Could you repeat the data word for word while skipping the pictures?
══ SUPPLIED INFORMATION
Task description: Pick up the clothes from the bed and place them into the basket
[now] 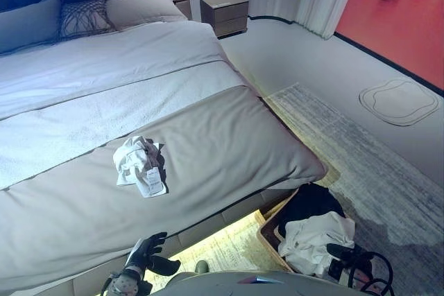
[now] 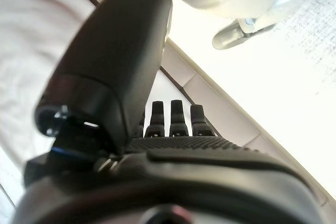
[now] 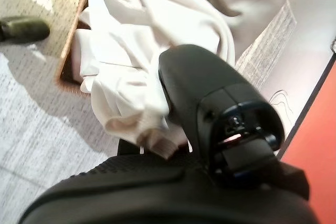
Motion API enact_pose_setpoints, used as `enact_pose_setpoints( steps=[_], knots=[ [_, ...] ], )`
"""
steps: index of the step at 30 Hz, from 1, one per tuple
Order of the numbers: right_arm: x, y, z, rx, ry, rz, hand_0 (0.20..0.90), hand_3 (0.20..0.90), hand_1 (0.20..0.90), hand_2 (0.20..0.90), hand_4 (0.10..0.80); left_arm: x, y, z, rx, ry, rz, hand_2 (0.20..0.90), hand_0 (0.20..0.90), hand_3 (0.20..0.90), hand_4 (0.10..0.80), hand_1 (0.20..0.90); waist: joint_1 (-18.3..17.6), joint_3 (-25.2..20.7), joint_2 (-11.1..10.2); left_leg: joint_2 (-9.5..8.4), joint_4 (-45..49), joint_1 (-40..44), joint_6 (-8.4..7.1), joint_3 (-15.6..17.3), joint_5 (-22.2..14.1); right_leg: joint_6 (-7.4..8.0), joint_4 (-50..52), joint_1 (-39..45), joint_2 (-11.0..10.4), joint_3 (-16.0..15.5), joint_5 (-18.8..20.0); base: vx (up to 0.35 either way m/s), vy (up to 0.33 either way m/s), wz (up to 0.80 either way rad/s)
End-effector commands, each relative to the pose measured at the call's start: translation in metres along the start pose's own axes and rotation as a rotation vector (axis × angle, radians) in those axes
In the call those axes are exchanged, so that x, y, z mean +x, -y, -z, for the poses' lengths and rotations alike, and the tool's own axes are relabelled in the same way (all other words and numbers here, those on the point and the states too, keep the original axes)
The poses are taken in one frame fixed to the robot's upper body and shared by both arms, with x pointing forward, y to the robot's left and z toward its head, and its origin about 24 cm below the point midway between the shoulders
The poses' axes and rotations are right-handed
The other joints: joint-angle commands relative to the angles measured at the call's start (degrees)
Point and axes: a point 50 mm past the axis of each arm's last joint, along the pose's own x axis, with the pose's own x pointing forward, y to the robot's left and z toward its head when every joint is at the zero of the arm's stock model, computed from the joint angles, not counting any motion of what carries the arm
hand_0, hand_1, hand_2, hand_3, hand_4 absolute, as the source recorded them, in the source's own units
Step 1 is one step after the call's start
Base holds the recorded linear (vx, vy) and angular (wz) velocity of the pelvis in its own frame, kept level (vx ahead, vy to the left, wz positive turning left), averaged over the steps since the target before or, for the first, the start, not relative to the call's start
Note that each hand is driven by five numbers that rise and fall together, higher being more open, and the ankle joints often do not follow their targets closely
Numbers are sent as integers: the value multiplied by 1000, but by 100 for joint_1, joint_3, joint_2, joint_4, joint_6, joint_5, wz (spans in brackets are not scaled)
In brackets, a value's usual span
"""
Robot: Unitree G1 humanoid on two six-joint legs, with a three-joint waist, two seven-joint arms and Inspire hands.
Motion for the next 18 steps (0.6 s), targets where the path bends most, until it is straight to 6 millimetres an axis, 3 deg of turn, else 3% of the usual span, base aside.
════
[OUTPUT BELOW]
Task description: Pick up the clothes from the bed and place them into the basket
[now] 
[now] 
[now] 
Motion API enact_pose_setpoints, used as `enact_pose_setpoints( steps=[_], knots=[ [_, ...] ], )`
"""
steps: index of the step at 30 Hz, from 1, one per tuple
Order of the numbers: right_arm: x, y, z, rx, ry, rz, hand_0 (0.20..0.90), hand_3 (0.20..0.90), hand_1 (0.20..0.90), hand_2 (0.20..0.90), hand_4 (0.10..0.80); left_arm: x, y, z, rx, ry, rz, hand_2 (0.20..0.90), hand_0 (0.20..0.90), hand_3 (0.20..0.90), hand_4 (0.10..0.80), hand_1 (0.20..0.90); waist: joint_1 (-18.3..17.6), joint_3 (-25.2..20.7), joint_2 (-11.1..10.2); left_leg: joint_2 (-9.5..8.4), joint_4 (-45..49), joint_1 (-40..44), joint_6 (-8.4..7.1), joint_3 (-15.6..17.3), joint_5 (-22.2..14.1); right_leg: joint_6 (-7.4..8.0), joint_4 (-50..52), joint_1 (-39..45), joint_2 (-11.0..10.4), joint_3 (-16.0..15.5), joint_5 (-18.8..20.0); base: vx (up to 0.35 either way m/s), vy (up to 0.33 either way m/s), wz (up to 0.80 either way rad/s)
End-effector commands, each relative to the pose measured at the call's start: translation in metres along the start pose's own axes and rotation as a rotation vector (axis × angle, radians) in those axes
In the call those axes are exchanged, so that x, y, z mean +x, -y, -z, for the poses' lengths and rotations alike, and the tool's own axes are relabelled in the same way (all other words and numbers here, those on the point and the states too, keep the original axes)
The poses are taken in one frame fixed to the robot's upper body and shared by both arms, with x pointing forward, y to the robot's left and z toward its head, and its origin about 24 cm below the point midway between the shoulders
The poses' axes and rotations are right-handed
The other joints: joint-angle commands relative to the angles measured at the call's start (degrees)
Point and axes: a point 50 mm past the axis of each arm's last joint, along the pose's own x axis, with the pose's own x pointing forward, y to the robot's left and z toward its head when every joint is at the zero of the arm's stock model, computed from the joint angles, not counting any motion of what carries the arm
hand_0, hand_1, hand_2, hand_3, hand_4 absolute, as the source recorded them, in the source's own units
Step 1 is one step after the call's start
Base holds the recorded linear (vx, vy) and angular (wz) velocity of the pelvis in its own frame, kept level (vx ahead, vy to the left, wz positive turning left), averaged over the steps since the target before or, for the first, the start, not relative to the call's start
Note that each hand is driven by five numbers that rise and fall together, higher being more open, and the ankle joints often do not follow their targets closely
Numbers are sent as integers: the value multiplied by 1000, but by 100 for joint_1, joint_3, joint_2, joint_4, joint_6, joint_5, wz (spans in brackets are not scaled)
In brackets, a value's usual span
"""
Robot: Unitree G1 humanoid on two six-joint legs, with a three-joint waist, two seven-joint arms and Inspire hands.
Motion for the next 18 steps (0.6 s), targets where the path bends most, until it is straight to 6 millimetres an axis, 3 deg of turn, else 3% of the usual span, base aside.

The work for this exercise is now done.